**WHAT YOU NEED TO DO**
Would you repeat the listing exactly, without any of its images?

+ + +

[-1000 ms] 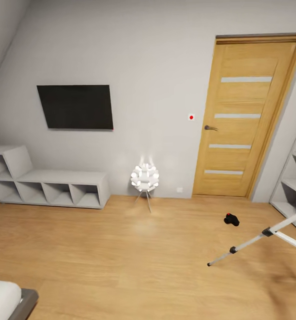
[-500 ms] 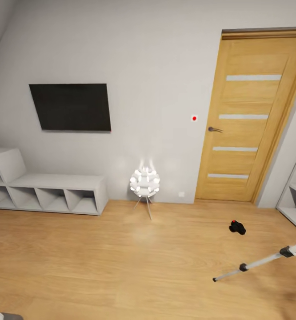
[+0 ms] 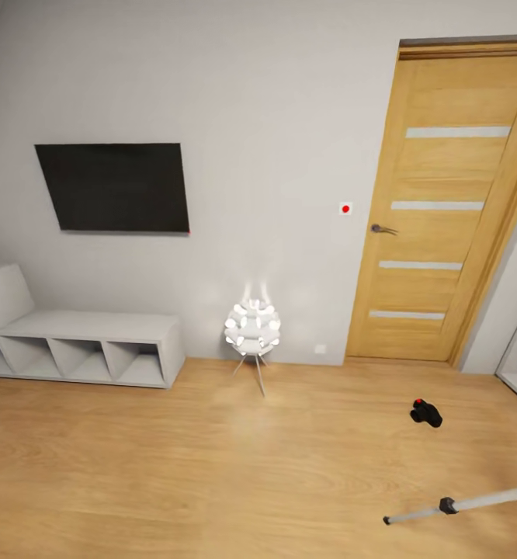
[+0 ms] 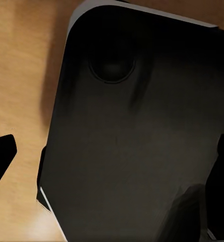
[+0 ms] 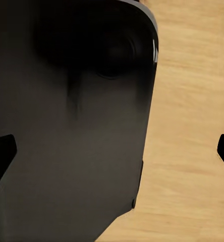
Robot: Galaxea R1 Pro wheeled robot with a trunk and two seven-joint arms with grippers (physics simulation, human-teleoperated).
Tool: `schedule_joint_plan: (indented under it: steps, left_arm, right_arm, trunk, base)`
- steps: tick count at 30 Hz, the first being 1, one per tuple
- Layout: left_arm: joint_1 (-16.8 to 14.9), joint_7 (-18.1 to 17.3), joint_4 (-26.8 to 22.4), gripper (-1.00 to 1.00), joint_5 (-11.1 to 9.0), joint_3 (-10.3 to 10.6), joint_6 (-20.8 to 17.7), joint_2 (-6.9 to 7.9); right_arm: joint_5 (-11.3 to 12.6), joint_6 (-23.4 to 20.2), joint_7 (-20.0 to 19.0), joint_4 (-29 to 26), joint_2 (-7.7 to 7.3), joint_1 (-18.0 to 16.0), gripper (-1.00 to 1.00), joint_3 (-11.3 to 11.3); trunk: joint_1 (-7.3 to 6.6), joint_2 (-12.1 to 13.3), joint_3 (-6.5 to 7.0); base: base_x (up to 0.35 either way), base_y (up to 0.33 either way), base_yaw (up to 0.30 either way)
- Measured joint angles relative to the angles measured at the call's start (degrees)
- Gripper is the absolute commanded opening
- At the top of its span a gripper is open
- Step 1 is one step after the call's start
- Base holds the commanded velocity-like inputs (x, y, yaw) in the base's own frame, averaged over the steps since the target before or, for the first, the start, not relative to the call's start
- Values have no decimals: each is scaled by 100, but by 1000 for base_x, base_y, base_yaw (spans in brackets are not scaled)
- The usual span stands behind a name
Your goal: Attach the digital camera to the camera tripod in the bedroom.
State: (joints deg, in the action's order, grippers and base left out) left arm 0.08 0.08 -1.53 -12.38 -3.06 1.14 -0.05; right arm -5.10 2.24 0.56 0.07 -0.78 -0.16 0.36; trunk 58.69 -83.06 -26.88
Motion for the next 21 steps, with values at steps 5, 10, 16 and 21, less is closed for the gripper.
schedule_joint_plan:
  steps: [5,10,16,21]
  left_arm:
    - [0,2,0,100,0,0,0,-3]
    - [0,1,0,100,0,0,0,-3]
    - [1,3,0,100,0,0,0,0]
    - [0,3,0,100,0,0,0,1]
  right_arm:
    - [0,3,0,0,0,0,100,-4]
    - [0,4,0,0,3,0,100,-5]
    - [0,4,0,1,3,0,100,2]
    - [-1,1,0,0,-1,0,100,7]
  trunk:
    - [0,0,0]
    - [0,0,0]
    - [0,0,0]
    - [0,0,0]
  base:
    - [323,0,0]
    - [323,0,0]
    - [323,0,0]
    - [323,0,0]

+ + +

**SOLUTION FOR THIS TASK**
[-1000 ms] 
[-500 ms] 
[+0 ms] 
[+0 ms] 
[+0 ms] 
Robot: Galaxea R1 Pro wheeled robot with a trunk and two seven-joint arms with grippers (physics simulation, human-teleoperated).
Tool: `schedule_joint_plan: (indented under it: steps, left_arm, right_arm, trunk, base)`
- steps: tick count at 30 Hz, the first being 1, one per tuple
- Layout: left_arm: joint_1 (-16.8 to 14.9), joint_7 (-18.1 to 17.3), joint_4 (-26.8 to 22.4), gripper (-1.00 to 1.00), joint_5 (-11.1 to 9.0), joint_3 (-10.3 to 10.6), joint_6 (-20.8 to 17.7), joint_2 (-6.9 to 7.9); right_arm: joint_5 (-11.3 to 12.6), joint_6 (-23.4 to 20.2), joint_7 (-20.0 to 19.0), joint_4 (-29 to 26), joint_2 (-7.7 to 7.3), joint_1 (-18.0 to 16.0), gripper (-1.00 to 1.00), joint_3 (-11.3 to 11.3); trunk: joint_1 (-7.3 to 6.6), joint_2 (-12.1 to 13.3), joint_3 (-6.5 to 7.0); base: base_x (up to 0.35 either way), base_y (up to 0.33 either way), base_yaw (up to 0.30 either way)
- Measured joint angles relative to the angles measured at the call's start (degrees)
- Gripper is the absolute commanded opening
- At the top of its span a gripper is open
- Step 1 is one step after the call's start
- Base holds the commanded velocity-like inputs (x, y, yaw) in the base's own frame, averaged over the steps since the target before or, for the first, the start, not relative to the call's start
- Values have no decimals: each is scaled by 100, but by 1000 for base_x, base_y, base_yaw (spans in brackets are not scaled)
- The usual span stands behind a name
Your goal: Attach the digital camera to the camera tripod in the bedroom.
State: (joints deg, in the action's order, grippers and base left out) left arm 0.08 0.08 -1.53 -12.38 -3.06 1.14 -0.05; right arm -5.10 2.24 0.56 0.07 -0.78 -0.16 0.36; trunk 58.69 -83.06 -26.88
Motion for the next 21 steps, with values at steps 5, 10, 16 and 21, less is closed for the gripper.
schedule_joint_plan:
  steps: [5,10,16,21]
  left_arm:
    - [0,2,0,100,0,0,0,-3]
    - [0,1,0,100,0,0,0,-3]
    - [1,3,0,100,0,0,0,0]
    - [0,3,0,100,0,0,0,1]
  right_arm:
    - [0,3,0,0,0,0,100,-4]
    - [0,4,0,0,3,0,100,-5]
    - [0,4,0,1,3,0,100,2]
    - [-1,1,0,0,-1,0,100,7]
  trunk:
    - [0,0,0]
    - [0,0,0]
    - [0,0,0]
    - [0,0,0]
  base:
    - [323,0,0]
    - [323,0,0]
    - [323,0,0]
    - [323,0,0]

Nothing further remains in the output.